WHAT THE TASK ASKS
Every line below must be reproduced exactly. Copy them all.
+++ INFORMATION SUPPLIED +++
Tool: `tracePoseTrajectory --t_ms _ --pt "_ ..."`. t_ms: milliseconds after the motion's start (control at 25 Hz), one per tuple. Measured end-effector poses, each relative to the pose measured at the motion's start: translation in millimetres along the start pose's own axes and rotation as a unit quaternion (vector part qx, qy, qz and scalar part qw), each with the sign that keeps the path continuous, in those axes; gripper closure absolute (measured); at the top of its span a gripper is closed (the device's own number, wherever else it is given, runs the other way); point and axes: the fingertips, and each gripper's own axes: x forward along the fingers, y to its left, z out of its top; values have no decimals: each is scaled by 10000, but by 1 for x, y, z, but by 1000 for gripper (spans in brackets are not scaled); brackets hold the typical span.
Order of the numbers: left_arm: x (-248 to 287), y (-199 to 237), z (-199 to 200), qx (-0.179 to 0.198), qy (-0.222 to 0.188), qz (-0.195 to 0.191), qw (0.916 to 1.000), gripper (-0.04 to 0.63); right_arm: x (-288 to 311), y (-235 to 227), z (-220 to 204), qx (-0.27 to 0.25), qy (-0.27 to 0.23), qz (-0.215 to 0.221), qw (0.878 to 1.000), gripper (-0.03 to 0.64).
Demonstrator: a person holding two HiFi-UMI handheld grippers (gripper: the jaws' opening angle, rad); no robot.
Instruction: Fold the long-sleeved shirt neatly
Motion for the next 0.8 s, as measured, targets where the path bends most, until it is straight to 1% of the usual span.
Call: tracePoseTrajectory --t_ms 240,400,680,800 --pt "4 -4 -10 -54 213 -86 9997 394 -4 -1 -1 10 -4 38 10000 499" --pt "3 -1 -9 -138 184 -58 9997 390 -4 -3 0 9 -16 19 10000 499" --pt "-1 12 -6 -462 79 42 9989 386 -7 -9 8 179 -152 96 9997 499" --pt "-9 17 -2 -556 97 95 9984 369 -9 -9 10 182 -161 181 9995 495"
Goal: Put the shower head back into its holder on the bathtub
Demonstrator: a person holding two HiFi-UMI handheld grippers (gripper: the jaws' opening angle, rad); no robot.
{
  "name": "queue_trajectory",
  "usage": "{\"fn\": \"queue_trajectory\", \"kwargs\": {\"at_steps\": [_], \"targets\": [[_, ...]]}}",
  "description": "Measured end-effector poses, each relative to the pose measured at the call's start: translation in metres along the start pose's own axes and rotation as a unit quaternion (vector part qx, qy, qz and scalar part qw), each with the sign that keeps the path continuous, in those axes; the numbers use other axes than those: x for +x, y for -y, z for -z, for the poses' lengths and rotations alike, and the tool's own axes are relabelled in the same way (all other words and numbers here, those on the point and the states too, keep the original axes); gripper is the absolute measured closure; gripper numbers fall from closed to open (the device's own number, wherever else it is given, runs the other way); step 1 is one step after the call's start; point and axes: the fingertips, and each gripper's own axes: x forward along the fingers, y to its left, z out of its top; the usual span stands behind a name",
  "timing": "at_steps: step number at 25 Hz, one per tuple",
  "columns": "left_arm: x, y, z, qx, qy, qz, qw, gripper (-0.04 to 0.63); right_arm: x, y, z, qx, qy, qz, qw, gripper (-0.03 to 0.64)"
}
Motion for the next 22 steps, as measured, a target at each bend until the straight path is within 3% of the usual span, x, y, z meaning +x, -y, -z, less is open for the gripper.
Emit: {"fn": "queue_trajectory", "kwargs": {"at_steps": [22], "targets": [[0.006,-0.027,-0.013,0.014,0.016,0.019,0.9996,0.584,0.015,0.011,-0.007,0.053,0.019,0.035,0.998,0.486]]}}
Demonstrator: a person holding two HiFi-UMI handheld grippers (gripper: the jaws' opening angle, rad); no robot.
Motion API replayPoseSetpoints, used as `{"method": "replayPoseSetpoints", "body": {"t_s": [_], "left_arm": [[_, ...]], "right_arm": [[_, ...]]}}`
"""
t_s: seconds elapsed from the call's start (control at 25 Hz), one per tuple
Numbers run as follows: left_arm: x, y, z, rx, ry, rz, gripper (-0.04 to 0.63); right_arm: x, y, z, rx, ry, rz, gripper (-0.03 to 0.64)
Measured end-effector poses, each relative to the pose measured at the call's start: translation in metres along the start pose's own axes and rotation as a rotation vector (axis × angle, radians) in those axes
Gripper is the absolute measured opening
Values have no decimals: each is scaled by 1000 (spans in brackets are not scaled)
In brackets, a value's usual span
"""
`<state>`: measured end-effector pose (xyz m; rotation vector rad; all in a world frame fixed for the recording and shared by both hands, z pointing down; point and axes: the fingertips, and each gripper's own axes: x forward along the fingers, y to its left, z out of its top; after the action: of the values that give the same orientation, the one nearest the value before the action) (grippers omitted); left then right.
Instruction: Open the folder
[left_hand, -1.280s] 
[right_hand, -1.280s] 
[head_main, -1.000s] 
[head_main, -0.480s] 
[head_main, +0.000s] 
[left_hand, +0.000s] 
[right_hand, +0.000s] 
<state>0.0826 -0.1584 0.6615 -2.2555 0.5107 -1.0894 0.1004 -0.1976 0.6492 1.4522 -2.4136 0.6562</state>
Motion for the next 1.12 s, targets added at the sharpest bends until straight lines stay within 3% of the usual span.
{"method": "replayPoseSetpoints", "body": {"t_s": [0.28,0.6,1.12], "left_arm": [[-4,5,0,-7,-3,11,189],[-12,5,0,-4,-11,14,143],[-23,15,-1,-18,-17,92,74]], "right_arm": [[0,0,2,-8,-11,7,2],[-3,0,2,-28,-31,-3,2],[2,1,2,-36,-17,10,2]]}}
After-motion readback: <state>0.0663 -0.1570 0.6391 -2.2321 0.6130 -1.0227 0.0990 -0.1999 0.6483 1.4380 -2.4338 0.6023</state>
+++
EXERCISE SOLUTION
Tool: `tracePoseTrajectory --t_ms _ --pt "_ ..."`. t_ms: milliseconds after the motion's start (control at 25 Hz), one per tuple. Measured end-effector poses, each relative to the pose measured at the motion's start: translation in millimetres along the start pose's own axes and rotation as a unit quaternion (vector part qx, qy, qz and scalar part qw), each with the sign that keeps the path continuous, in those axes; gripper closure absolute (measured); at the top of its span a gripper is closed (the device's own number, wherever else it is given, runs the other way); point and axes: the fingertips, and each gripper's own axes: x forward along the fingers, y to its left, z out of its top; values have no decimals: each is scaled by 10000, but by 1 for x, y, z, but by 1000 for gripper (spans in brackets are not scaled); brackets hold the typical span.
Order of the numbers: left_arm: x (-248 to 287), y (-199 to 237), z (-199 to 200), qx (-0.179 to 0.198), qy (-0.222 to 0.188), qz (-0.195 to 0.191), qw (0.916 to 1.000), gripper (-0.04 to 0.63); right_arm: x (-288 to 311), y (-235 to 227), z (-220 to 204), qx (-0.27 to 0.25), qy (-0.27 to 0.23), qz (-0.215 to 0.221), qw (0.878 to 1.000), gripper (-0.03 to 0.64).
Demonstrator: a person holding two HiFi-UMI handheld grippers (gripper: the jaws' opening angle, rad); no robot.
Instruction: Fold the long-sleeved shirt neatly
Motion for the next 0.8 s, as measured, targets where the path bends most, until it is straight to 1% of the usual span.
Call: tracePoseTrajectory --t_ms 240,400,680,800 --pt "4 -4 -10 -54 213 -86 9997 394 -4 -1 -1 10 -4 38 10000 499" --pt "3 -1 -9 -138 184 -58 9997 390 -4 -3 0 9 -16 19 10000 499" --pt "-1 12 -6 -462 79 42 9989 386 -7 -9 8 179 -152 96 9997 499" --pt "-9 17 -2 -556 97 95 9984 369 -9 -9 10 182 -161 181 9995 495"
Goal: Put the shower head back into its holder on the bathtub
Demonstrator: a person holding two HiFi-UMI handheld grippers (gripper: the jaws' opening angle, rad); no robot.
{
  "name": "queue_trajectory",
  "usage": "{\"fn\": \"queue_trajectory\", \"kwargs\": {\"at_steps\": [_], \"targets\": [[_, ...]]}}",
  "description": "Measured end-effector poses, each relative to the pose measured at the call's start: translation in metres along the start pose's own axes and rotation as a unit quaternion (vector part qx, qy, qz and scalar part qw), each with the sign that keeps the path continuous, in those axes; the numbers use other axes than those: x for +x, y for -y, z for -z, for the poses' lengths and rotations alike, and the tool's own axes are relabelled in the same way (all other words and numbers here, those on the point and the states too, keep the original axes); gripper is the absolute measured closure; gripper numbers fall from closed to open (the device's own number, wherever else it is given, runs the other way); step 1 is one step after the call's start; point and axes: the fingertips, and each gripper's own axes: x forward along the fingers, y to its left, z out of its top; the usual span stands behind a name",
  "timing": "at_steps: step number at 25 Hz, one per tuple",
  "columns": "left_arm: x, y, z, qx, qy, qz, qw, gripper (-0.04 to 0.63); right_arm: x, y, z, qx, qy, qz, qw, gripper (-0.03 to 0.64)"
}
Motion for the next 22 steps, as measured, a target at each bend until the straight path is within 3% of the usual span, x, y, z meaning +x, -y, -z, less is open for the gripper.
Emit: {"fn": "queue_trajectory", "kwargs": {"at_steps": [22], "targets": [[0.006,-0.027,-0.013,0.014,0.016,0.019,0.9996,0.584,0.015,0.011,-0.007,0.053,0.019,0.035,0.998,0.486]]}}
Demonstrator: a person holding two HiFi-UMI handheld grippers (gripper: the jaws' opening angle, rad); no robot.
Motion API replayPoseSetpoints, used as `{"method": "replayPoseSetpoints", "body": {"t_s": [_], "left_arm": [[_, ...]], "right_arm": [[_, ...]]}}`
"""
t_s: seconds elapsed from the call's start (control at 25 Hz), one per tuple
Numbers run as follows: left_arm: x, y, z, rx, ry, rz, gripper (-0.04 to 0.63); right_arm: x, y, z, rx, ry, rz, gripper (-0.03 to 0.64)
Measured end-effector poses, each relative to the pose measured at the call's start: translation in metres along the start pose's own axes and rotation as a rotation vector (axis × angle, radians) in those axes
Gripper is the absolute measured opening
Values have no decimals: each is scaled by 1000 (spans in brackets are not scaled)
In brackets, a value's usual span
"""
`<state>`: measured end-effector pose (xyz m; rotation vector rad; all in a world frame fixed for the recording and shared by both hands, z pointing down; point and axes: the fingertips, and each gripper's own axes: x forward along the fingers, y to its left, z out of its top; after the action: of the values that give the same orientation, the one nearest the value before the action) (grippers omitted); left then right.
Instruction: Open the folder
[left_hand, -1.280s] 
[right_hand, -1.280s] 
[head_main, -1.000s] 
[head_main, -0.480s] 
[head_main, +0.000s] 
[left_hand, +0.000s] 
[right_hand, +0.000s] 
<state>0.0826 -0.1584 0.6615 -2.2555 0.5107 -1.0894 0.1004 -0.1976 0.6492 1.4522 -2.4136 0.6562</state>
Motion for the next 1.12 s, targets added at the sharpest bends until straight lines stay within 3% of the usual span.
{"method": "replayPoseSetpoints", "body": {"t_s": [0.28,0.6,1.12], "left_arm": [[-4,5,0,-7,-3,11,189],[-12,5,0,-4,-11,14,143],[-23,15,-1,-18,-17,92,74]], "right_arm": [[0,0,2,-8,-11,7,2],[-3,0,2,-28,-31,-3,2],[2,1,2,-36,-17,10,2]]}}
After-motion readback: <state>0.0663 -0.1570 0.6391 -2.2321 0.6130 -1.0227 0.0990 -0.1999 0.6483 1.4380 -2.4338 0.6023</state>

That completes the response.